Несмотря на суровый, засушливый климат, мертвые растения попадались редко. Здешняя флора не отличалась разнообразием, а ее представители обладали огромным запасом живучести. Их возраст исчислялся десятками лет. Но даже эти долгожители растительного мира имели свой возрастной предел. Они гнили и умирали, развеивая мечту о вечной жизни. Увядшие кактусы лежали между камней сморщенными желтовато-бурыми столбиками. Их мякоть превращалась в труху, напоминающую на табак внутри папиросы. Ползучие растения, похожие на алое, сворачивали жесткие зубчатые листья, их стебли выгорали на солнце и никли к земле.
Линн собирала побеги змееглава и ланцетника, обрезая их и складывая на кусок брезента. Руки она обмотала тряпками. Иглы и шипы оставались острыми даже после гибели мягкой сердцевины.

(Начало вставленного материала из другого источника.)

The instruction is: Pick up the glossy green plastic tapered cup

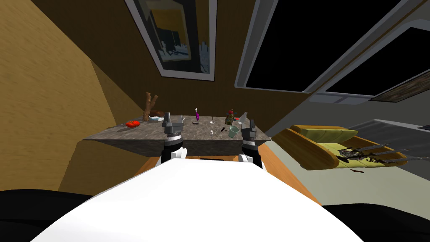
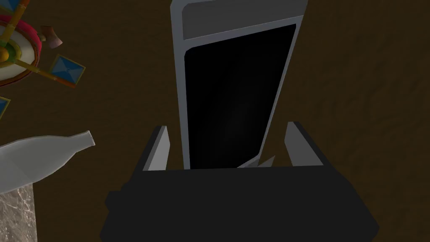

Робинс искала топливо для костра в двадцати ярдах к северу. Линн старалась не упускать ее из поля зрения. Она разогнула спину и вытерла со лба пот. Обрубки пальцев заныли, жгучая боль прошла через всю руку, но Линн научилась страдать молча. Она постепенно привыкала к боли, как к скверному попутчику, от которого невозможно избавиться — остается только смириться с его присутствием.
Она сильно ослабла. То и дело начинала кружиться голова, и, глядя на отдаленные скалы, Линн зачастую видела только блуждающие пятна и извилистые полосы на границе неба. Она стояла неподвижно, упорно глядя в одну точку, и через некоторое время детали рельефа приобретали свою истинную форму, как будто подкрутили объектив кинокамеры. Горы становились горами, а небо — небом. В мышцах то и дело возникали короткие спазмы. Линн бросало то в жар, то в холод. Эфинил снимет воспаление и избавит ее от лихорадки, но результат скажется самое меньшее через два дня. А пока ей приходилось крепче стискивать зубы и переносить болезнь на ногах. Она не могла позволить себе свалиться окончательно.